Когда подошла ее очередь к окошку, она, пробурчав что-то, сказала:

— Двадцать восьмой участок, две тысячи пятый год рождения, Господи, доця, ну что ж ты так крутишься, щас же выпадешь, пидгайная Софья.

— Люб, — Вадик пихнул ее локтем. — А чего ты дочку не назвала Соней?

Она непомнимающе улыбнулась.

— У всех повально дочки Софьи, куда ни глянь, у меня трое друзей дочек так назвали… ведь что-то двигало всеми этими людьми.

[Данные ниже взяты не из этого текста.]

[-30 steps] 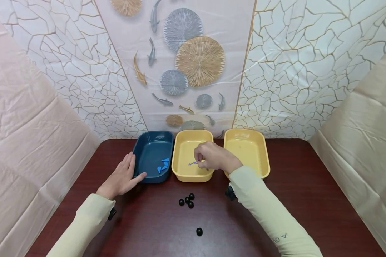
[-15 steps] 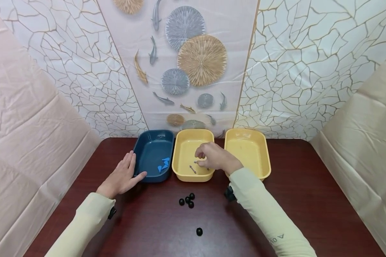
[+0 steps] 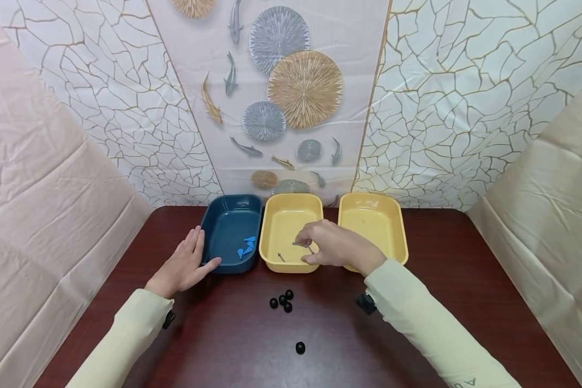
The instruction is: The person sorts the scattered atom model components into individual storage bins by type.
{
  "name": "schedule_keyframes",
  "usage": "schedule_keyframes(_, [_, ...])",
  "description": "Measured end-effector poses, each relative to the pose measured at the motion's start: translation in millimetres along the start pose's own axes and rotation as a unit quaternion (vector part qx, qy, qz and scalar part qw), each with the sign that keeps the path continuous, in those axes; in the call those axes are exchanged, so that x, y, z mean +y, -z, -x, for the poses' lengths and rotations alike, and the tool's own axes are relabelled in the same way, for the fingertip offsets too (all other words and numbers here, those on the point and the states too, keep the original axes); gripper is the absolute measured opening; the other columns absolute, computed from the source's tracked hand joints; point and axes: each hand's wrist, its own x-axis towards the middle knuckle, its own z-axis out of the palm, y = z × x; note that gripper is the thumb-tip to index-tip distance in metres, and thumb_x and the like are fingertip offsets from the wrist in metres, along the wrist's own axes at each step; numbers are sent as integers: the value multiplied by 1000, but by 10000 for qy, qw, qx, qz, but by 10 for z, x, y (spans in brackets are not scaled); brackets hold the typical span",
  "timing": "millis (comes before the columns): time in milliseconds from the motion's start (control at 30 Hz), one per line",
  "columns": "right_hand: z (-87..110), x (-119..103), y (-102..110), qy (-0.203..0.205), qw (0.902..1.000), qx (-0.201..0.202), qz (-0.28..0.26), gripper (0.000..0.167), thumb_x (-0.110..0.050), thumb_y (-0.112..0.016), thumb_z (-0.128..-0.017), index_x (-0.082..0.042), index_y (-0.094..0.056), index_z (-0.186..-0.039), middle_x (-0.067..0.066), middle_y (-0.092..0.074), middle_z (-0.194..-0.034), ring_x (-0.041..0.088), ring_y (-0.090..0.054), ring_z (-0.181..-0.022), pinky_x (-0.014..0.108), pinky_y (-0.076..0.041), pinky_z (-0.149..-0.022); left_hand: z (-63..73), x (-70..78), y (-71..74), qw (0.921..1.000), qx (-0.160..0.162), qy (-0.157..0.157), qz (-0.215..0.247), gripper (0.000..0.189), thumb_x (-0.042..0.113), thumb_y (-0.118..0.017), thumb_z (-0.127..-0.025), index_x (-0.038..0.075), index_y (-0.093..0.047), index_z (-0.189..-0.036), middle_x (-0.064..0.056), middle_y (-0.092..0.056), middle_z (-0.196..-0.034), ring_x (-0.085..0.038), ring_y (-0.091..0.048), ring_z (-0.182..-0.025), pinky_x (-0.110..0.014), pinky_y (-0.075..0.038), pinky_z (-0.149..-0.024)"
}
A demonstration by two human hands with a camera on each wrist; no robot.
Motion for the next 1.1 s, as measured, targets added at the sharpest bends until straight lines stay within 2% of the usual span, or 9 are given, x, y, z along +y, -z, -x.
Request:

— Не знаю… Павел сказал, что Алина — это хорошее имя. Ксения и Алина, но Ксению в наше время все будут обязательно звать Оксаной или Ксюшей, а ведь это именно Ксения…

Светлана Жук назвала дочку Соней, потому что хотела какое-то редкое, красивое и не иностранное имя. И была в шоке, когда выяснилось, что так зовут чуть ли не каждую пятую девочку во дворе. Но Светлана была человеком, привыкшим к шокам, закаленным ими. Шоки шли в ее жизни один за другим, точно ровные ряды закованных в латы воинов со старославянской гравюры. Возможно, туманная, пряная юность была насыщена шоками для самой Светланы в меньшей степени, чем этап зрелости и материнства, но, некоторые нюансы юности вполне могли послужить здоровым шоком для остальных людей, окружающих Светлану.